Added in version 2.16.

get_position() → tuple[int, int]: Retrieves the current line number and the number of the character on that line. Intended for use in error messages; there are no strict semantics for what constitutes the “current” line number other than “the best number we could come up with for error messages.”

get_user_data() → None

Returns the user_data associated with context.

This will either be the user_data that was provided to new() or to the most recent call of push().

Added in version 2.18.

parse(text: str, text_len: int) → bool

Feed some data to the MarkupParseContext.

The data need not be valid UTF-8; an error will be signaled if it’s invalid.
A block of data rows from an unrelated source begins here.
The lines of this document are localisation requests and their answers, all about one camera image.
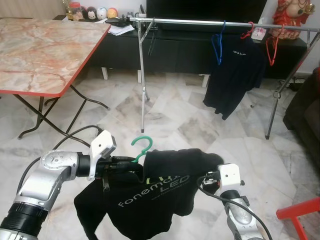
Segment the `red statue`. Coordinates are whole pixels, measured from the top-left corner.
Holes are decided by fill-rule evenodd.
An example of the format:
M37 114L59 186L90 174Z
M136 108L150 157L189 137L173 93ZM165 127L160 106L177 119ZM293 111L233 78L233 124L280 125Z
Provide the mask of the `red statue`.
M278 7L273 15L273 24L285 26L298 26L306 24L310 14L315 11L315 5L310 0L278 0ZM280 39L297 39L300 31L272 29L270 33Z

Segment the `green hanger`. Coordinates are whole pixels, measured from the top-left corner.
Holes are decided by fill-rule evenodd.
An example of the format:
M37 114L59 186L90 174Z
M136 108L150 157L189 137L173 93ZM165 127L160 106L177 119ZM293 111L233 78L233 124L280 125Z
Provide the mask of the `green hanger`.
M135 160L132 161L133 163L137 163L137 162L139 161L139 158L140 158L141 156L146 155L146 154L147 154L147 151L151 148L152 143L153 143L152 138L149 137L149 136L138 136L137 138L135 138L135 139L132 141L131 145L132 145L132 146L135 145L135 143L136 143L137 141L139 141L140 139L148 139L148 140L149 140L149 146L147 146L145 149L143 149L143 150L141 151L141 153L135 158Z

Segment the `red table edge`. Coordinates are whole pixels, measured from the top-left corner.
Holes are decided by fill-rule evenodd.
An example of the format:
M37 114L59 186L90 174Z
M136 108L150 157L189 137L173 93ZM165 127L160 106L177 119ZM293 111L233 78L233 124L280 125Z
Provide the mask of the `red table edge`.
M83 61L83 63L80 65L80 67L78 68L78 70L74 73L74 75L72 76L72 78L70 79L70 81L68 82L67 85L65 85L64 89L62 89L61 92L59 93L41 93L41 92L32 92L32 91L12 91L12 90L1 90L0 89L0 94L18 94L18 95L29 95L29 96L38 96L38 97L49 97L49 98L59 98L62 97L65 92L67 91L67 89L70 87L70 85L73 83L73 81L76 79L76 77L78 76L78 74L80 73L80 71L84 68L84 66L86 65L86 63L88 62L89 58L92 56L92 54L95 52L95 50L97 49L97 47L100 45L100 43L102 42L102 40L105 38L105 36L107 35L109 29L111 28L111 25L109 24L109 27L107 30L105 30L105 33L101 36L101 38L99 39L99 41L96 43L96 45L94 46L94 48L92 49L92 51L89 53L89 55L85 58L85 60Z

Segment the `table leg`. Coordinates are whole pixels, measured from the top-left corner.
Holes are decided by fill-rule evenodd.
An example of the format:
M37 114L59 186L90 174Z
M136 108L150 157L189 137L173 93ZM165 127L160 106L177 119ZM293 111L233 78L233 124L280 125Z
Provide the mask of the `table leg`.
M72 126L74 125L75 121L77 120L81 110L84 108L84 105L86 104L86 99L83 101L83 103L81 104L79 110L76 112L74 118L72 119L72 122L70 123L68 129L66 130L66 133L69 133L69 131L71 130Z
M54 125L49 119L46 118L46 116L44 116L41 111L35 109L30 103L28 103L23 97L21 97L20 95L18 94L14 94L14 96L20 100L24 105L26 105L32 112L34 112L35 114L38 115L38 117L40 117L43 121L45 121L47 124L49 124L54 130L56 130L58 133L64 135L64 136L68 136L68 134L64 131L62 131L60 128L58 128L56 125ZM74 136L71 136L70 137L71 139L73 140L76 140L84 145L86 145L87 147L90 147L90 144L88 144L87 142L77 138L77 137L74 137Z
M44 102L44 105L47 106L48 103L50 103L50 102L52 102L52 101L55 101L56 99L58 100L59 97L54 97L54 98L48 99L47 101Z
M100 101L96 101L96 100L87 98L86 96L83 96L74 86L70 85L70 88L71 88L76 94L78 94L81 98L83 98L83 99L85 99L85 100L87 100L87 101L89 101L89 102L99 104L99 105L105 107L106 109L109 108L107 105L103 104L103 103L100 102Z
M58 101L59 97L56 98L52 98L54 100L53 104L48 108L48 110L45 112L44 116L46 117L48 115L48 113L51 111L51 109L54 107L54 105L56 104L56 102ZM43 109L43 105L46 105L46 103L44 103L44 97L41 96L40 97L40 101L39 101L39 108L38 111L40 113L42 113L42 109ZM18 139L22 139L23 135L27 134L27 133L31 133L35 130L37 130L40 126L40 124L42 123L42 118L38 115L37 120L36 120L36 124L34 128L31 128L29 130L23 131L22 133L20 133L20 135L18 136Z
M44 96L41 96L40 97L40 101L39 101L39 108L38 108L38 112L42 114L42 109L44 107L44 99L45 97ZM28 130L25 130L23 131L22 133L20 133L20 135L18 136L18 139L22 139L23 135L27 134L27 133L31 133L35 130L37 130L41 124L41 117L38 115L37 119L36 119L36 124L35 124L35 127L31 128L31 129L28 129Z

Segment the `hanging t-shirt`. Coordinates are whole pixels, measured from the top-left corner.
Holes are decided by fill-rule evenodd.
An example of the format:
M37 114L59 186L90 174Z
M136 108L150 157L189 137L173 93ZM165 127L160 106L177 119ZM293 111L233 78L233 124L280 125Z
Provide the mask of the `hanging t-shirt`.
M267 59L251 37L222 36L222 62L213 68L203 103L226 120L246 91L258 88Z
M108 192L101 180L88 185L74 199L78 218L89 240L97 240L95 231L106 213L129 239L150 239L170 229L173 214L192 212L198 177L222 163L220 156L199 149L148 152L141 182L126 172L109 179Z
The data need not be an entire document; you can feed a document into the parser incrementally, via multiple calls to this function. Typically, as you receive data from a network connection or file, you feed each received chunk of data into this function, aborting the process if an error occurs. Once an error is reported, no further data may be fed to the MarkupParseContext; all errors are fatal.

Parameters:

text – chunk of text to parse
text_len – length of text in bytes

pop() → None

Completes the process of a temporary sub-parser redirection.
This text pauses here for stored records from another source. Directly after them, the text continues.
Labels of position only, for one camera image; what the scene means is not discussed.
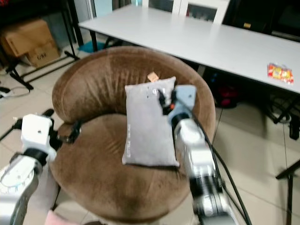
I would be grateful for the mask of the brown velvet round sofa chair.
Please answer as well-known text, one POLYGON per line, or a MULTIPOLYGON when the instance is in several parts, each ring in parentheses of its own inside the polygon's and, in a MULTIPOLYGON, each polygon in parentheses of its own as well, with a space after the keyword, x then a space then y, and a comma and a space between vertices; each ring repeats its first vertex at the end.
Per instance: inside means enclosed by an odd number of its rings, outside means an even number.
POLYGON ((148 75, 176 77, 197 88, 193 112, 206 133, 216 132, 216 107, 207 83, 178 58, 144 47, 118 46, 90 54, 58 78, 54 111, 72 126, 82 122, 75 143, 64 143, 51 163, 54 179, 73 201, 103 219, 149 223, 167 216, 189 197, 183 168, 124 165, 127 84, 148 75))

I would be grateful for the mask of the white power strip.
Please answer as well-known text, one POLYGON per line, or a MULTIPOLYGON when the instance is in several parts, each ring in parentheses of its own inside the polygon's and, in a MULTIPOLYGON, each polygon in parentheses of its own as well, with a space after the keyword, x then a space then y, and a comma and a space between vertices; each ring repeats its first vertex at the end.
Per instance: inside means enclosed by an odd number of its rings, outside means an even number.
POLYGON ((12 90, 6 87, 0 87, 0 99, 7 99, 12 96, 12 90))

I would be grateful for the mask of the dark red bag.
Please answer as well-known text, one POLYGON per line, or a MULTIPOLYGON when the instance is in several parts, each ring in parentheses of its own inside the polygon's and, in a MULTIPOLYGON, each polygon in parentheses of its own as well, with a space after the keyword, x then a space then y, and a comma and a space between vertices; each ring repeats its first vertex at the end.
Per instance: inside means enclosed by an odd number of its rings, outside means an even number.
POLYGON ((218 108, 235 108, 240 102, 241 93, 234 87, 219 85, 212 88, 211 91, 218 108))

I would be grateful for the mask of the white table with black legs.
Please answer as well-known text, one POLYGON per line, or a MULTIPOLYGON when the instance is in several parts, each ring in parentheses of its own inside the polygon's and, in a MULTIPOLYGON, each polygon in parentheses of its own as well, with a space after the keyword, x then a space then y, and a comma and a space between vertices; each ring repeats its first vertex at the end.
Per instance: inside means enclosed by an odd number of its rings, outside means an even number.
POLYGON ((81 28, 300 94, 300 43, 223 24, 126 6, 81 28), (290 68, 294 84, 267 76, 269 63, 290 68))

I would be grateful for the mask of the brown cardboard box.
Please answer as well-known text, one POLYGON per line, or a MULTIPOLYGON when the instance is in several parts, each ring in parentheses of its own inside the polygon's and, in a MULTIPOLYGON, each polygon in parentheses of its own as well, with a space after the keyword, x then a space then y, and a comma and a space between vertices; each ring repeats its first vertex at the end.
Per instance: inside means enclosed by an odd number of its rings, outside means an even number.
POLYGON ((0 33, 0 43, 9 60, 35 68, 60 58, 51 30, 41 18, 6 27, 0 33))

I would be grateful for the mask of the white chair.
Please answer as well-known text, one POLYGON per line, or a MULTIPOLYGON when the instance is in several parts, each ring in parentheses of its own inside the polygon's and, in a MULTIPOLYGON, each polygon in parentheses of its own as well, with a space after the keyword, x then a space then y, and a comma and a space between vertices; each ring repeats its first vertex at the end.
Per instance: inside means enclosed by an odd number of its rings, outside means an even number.
POLYGON ((231 0, 135 0, 142 7, 217 24, 223 23, 230 2, 231 0))

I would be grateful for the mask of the red yellow snack packet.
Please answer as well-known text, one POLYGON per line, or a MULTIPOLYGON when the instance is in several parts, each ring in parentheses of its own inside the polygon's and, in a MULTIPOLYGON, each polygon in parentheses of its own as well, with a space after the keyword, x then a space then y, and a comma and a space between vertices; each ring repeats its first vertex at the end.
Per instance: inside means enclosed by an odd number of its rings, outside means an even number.
POLYGON ((269 63, 267 66, 267 76, 287 84, 294 84, 293 71, 287 68, 287 66, 269 63))

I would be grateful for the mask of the black metal stand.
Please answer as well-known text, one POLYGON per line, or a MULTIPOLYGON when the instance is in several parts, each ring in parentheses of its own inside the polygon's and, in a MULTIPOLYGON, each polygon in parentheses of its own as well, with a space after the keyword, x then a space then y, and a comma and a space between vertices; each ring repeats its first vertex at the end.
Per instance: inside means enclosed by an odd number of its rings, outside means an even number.
POLYGON ((300 169, 300 159, 298 159, 293 165, 287 167, 282 172, 277 174, 277 180, 287 181, 287 197, 286 197, 286 219, 285 225, 292 225, 293 216, 293 179, 295 172, 300 169))

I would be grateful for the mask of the black metal rack frame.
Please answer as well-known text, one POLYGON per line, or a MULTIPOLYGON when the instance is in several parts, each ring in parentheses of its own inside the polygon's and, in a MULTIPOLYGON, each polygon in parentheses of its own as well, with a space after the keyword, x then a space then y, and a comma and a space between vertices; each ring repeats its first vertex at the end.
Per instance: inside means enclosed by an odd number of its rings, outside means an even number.
POLYGON ((9 60, 6 72, 9 77, 15 79, 28 90, 33 90, 32 82, 37 79, 49 75, 58 69, 69 66, 80 59, 77 55, 77 48, 83 45, 83 37, 78 26, 79 19, 75 7, 75 0, 48 0, 44 11, 40 11, 38 15, 43 18, 51 17, 51 15, 60 12, 64 33, 66 34, 68 45, 58 50, 60 58, 52 60, 45 66, 29 69, 23 62, 18 60, 9 60))
This function exists to collect the user_data allocated by a matching call to push(). It must be called in the end_element handler corresponding to the start_element handler during which push() was called. You must not call this function from the error callback – the user_data is provided directly to the callback in that case.

This function is not intended to be directly called by users interested in invoking subparsers. Instead, it is intended to be used by the subparsers themselves to implement a higher-level interface.

Added in version 2.18.

push(parser: MarkupParser, user_data: None) → None

Temporarily redirects markup data to a sub-parser.

This function may only be called from the start_element handler of a MarkupParser. It must be matched with a corresponding call to pop() in the matching end_element handler (except in the case that the parser aborts due to an error).

All tags, text and other data between the matching tags is redirected to the subparser given by parser. user_data is used as the user_data for that parser. user_data is also passed to the error callback in the event that an error occurs. This includes errors that occur in subparsers of the subparser.

The end tag matching the start tag for which this call was made is handled by the previous parser (which is given its own user_data) which is why pop() is provided to allow “one last access” to the user_data provided to this function. In the case of error, the user_data provided here is passed directly to the error callback of the subparser and pop() should not be called. In either case, if user_data was allocated then it ought to be freed from both of these locations.

This function is not intended to be directly called by users interested in invoking subparsers. Instead, it is intended to be used by the subparsers themselves to implement a higher-level interface.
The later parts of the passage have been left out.